I want to say just a final word about American Special Forces and to thank the admiral and every member of the United States Special Operations Forces who are here today – Army Rangers and Special Forces soldiers, Navy SEALs and Marine special operators, Air Force commandos, every one of you. So much of what you do, both the tremendous successes and the terrible sacrifices, will never be known by the citizens we serve. But I know what you do, and so do others who marvel and appreciate what it means for you to serve.

We’ve just passed the one-year anniversary of the raid that killed Usama bin Ladin. (Applause.) And I well remember those many hours in the Situation Room, the small group that was part of the planning and decision-making process with Admiral McRaven sitting there at the table with us. And I certainly remember that day. We were following every twist and turn of that mission. It was a day of stress and emotion, concern and commitment. I couldn’t help but think of all the people that I represented as a senator from New York serving on 9/11 and how much they and all of us deserved justice for our friends and our loved ones. I was thinking about America and how important it was to protect our country from another attack. But mostly, I was thinking of the men in the helicopters, praying for their safety as they risked their lives on that moonless Pakistani night.

And one thing that I am always proud of and that I hope is conveyed to our visitors and partners around the world: When you meet our special operators or when you meet members of our military or our diplomats and development experts, you will see every shade of skin color, every texture of hair, every color of eye. And if you spend a little time talking and getting to know that man or woman, you will find different parentage, different ethnicity, different religions, because we are Americans. And as Americans, we have a special opportunity and obligation in this interdependent, interconnected world to stand up for the universal rights and dignity of every person; to protect every man, woman, and child from the kind of senseless violence that terrorism inflicts; and also, frankly, to model.

In many places where we go, I as a Secretary of State or our special forces as members of our military, we see ancient disputes between tribes, ethnicities, religions, sex of the same religion, men and women. Just about every possible category is used all too often to separate people instead of finding common ground. If we have learned nothing in the last decade, we should certainly have learned that the terrorists are equal opportunity killers. They want to inflict terror on everyone who does not see the world from their particular narrow, outdated, dead-end worldview.

When you are pursuing a mission in partnership or on behalf of your own country, let us remember that we are on the right side of history. We are on the side of right. Your service is making the world safer for people to be who they are, to live their lives in peace and harmony. That is going to be the challenge of the 21st century. Will we once and for all recognize our common humanity and stand together against the forces of darkness or not? I’m betting we will. And I think it’s a pretty good bet, knowing that our Special Operations Forces and their partners are at the point of that spear.

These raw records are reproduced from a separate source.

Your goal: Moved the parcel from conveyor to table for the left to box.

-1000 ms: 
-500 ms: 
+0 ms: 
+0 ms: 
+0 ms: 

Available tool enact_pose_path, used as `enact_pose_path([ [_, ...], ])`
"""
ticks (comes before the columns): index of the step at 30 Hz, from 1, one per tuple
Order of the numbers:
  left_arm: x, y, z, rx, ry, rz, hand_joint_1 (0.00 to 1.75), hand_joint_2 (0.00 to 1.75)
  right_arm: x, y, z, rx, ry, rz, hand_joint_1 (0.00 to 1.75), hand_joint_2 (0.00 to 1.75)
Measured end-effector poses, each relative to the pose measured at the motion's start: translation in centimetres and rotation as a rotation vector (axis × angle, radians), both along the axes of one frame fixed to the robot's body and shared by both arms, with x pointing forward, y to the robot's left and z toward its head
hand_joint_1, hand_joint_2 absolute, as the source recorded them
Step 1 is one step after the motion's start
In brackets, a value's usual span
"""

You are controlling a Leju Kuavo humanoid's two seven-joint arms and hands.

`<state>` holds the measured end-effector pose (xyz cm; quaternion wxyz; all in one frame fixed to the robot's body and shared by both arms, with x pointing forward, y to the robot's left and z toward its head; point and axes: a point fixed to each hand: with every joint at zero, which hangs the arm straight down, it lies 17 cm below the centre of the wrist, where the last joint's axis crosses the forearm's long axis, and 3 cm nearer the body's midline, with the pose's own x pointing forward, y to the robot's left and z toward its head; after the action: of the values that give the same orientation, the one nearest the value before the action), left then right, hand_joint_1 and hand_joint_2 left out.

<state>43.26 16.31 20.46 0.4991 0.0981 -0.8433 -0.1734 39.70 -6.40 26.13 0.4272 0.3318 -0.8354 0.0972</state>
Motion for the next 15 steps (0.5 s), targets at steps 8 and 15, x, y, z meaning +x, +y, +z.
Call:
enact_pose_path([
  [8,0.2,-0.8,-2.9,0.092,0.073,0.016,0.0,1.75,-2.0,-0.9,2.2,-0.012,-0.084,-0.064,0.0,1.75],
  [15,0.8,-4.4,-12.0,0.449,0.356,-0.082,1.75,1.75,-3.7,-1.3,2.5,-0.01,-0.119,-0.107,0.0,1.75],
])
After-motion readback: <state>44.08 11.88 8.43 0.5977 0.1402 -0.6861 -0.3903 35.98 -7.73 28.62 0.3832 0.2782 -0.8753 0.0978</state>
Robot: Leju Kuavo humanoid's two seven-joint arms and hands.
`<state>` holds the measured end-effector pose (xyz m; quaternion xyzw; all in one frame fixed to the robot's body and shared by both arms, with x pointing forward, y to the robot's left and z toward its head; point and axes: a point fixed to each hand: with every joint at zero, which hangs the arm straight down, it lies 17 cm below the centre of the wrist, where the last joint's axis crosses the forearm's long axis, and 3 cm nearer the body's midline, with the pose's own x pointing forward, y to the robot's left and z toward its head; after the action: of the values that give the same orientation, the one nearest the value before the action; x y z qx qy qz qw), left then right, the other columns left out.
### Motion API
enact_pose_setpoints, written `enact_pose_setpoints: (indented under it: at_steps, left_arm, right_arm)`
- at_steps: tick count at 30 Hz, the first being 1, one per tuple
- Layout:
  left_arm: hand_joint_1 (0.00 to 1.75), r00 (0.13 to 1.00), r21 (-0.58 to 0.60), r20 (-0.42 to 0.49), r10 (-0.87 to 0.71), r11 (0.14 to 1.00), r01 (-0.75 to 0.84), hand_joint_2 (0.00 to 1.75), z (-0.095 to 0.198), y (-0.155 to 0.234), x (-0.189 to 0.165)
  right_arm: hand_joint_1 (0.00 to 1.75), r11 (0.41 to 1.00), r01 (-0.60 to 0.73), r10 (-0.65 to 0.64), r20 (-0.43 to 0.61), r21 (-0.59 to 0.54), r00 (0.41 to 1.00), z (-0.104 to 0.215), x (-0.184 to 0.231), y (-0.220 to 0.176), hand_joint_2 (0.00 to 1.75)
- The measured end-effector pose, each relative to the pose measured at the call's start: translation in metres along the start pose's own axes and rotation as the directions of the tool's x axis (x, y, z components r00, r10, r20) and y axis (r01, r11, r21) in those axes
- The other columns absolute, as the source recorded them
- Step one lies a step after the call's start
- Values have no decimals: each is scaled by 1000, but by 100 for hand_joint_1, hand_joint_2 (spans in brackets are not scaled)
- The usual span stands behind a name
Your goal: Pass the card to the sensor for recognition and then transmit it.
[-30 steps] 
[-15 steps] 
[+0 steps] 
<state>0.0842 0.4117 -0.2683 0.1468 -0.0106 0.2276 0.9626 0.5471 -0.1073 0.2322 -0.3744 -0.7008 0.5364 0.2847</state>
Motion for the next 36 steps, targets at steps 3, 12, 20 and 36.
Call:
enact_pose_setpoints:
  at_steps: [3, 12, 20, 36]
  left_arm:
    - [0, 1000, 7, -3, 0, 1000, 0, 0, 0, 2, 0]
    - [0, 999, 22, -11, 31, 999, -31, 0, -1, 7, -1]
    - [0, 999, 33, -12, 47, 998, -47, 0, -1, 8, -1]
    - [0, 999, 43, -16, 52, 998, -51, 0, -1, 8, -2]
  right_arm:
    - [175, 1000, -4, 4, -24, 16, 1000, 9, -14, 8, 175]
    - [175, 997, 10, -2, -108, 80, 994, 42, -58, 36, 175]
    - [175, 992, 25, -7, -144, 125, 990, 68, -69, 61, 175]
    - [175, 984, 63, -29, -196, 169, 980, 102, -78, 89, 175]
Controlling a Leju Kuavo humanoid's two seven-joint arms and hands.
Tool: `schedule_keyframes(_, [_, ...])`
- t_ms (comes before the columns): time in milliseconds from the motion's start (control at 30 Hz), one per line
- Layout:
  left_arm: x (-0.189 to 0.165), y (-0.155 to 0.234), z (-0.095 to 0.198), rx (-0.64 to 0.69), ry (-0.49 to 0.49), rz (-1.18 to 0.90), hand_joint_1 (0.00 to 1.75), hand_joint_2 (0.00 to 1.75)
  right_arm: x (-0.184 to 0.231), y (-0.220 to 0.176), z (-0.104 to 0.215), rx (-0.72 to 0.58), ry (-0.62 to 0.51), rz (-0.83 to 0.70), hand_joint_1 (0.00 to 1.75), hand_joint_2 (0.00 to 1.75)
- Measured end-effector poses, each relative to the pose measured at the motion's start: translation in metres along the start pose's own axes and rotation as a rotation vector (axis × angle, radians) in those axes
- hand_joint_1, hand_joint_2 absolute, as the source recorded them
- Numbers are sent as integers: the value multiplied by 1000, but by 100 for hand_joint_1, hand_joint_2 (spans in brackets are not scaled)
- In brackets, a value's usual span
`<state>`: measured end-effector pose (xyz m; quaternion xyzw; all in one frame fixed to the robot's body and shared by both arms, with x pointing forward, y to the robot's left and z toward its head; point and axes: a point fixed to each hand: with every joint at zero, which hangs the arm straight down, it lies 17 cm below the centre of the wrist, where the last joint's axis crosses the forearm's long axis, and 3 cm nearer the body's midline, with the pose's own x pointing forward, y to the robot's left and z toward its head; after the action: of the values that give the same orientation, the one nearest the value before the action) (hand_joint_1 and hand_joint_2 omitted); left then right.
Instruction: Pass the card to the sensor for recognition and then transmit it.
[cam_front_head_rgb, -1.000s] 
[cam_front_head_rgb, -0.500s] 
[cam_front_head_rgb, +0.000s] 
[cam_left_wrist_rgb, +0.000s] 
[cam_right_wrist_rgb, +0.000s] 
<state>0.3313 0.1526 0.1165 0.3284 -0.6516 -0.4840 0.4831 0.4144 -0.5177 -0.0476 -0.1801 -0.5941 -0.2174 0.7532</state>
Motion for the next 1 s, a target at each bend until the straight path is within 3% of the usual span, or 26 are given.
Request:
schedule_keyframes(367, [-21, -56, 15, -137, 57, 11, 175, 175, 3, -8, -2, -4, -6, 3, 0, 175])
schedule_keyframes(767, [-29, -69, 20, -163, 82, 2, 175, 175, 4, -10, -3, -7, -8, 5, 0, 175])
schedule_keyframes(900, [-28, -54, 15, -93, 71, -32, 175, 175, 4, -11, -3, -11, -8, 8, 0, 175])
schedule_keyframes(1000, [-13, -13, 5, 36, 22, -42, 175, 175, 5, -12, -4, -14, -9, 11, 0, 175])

Thank you for all that you do, not only to keep us safe and protect our ways of life but to demonstrate unequivocally that the world will not tolerate being undermined by those who refuse to recognize that we are truly one world of humanity that deserves the opportunity to pursue our rights and opportunities for a better life. I am very proud to be here to thank you. Thank you for keeping our nation safe and strong. Thank you for working to keep other nations safe and strong. Thank you for helping us build the world that our children deserve.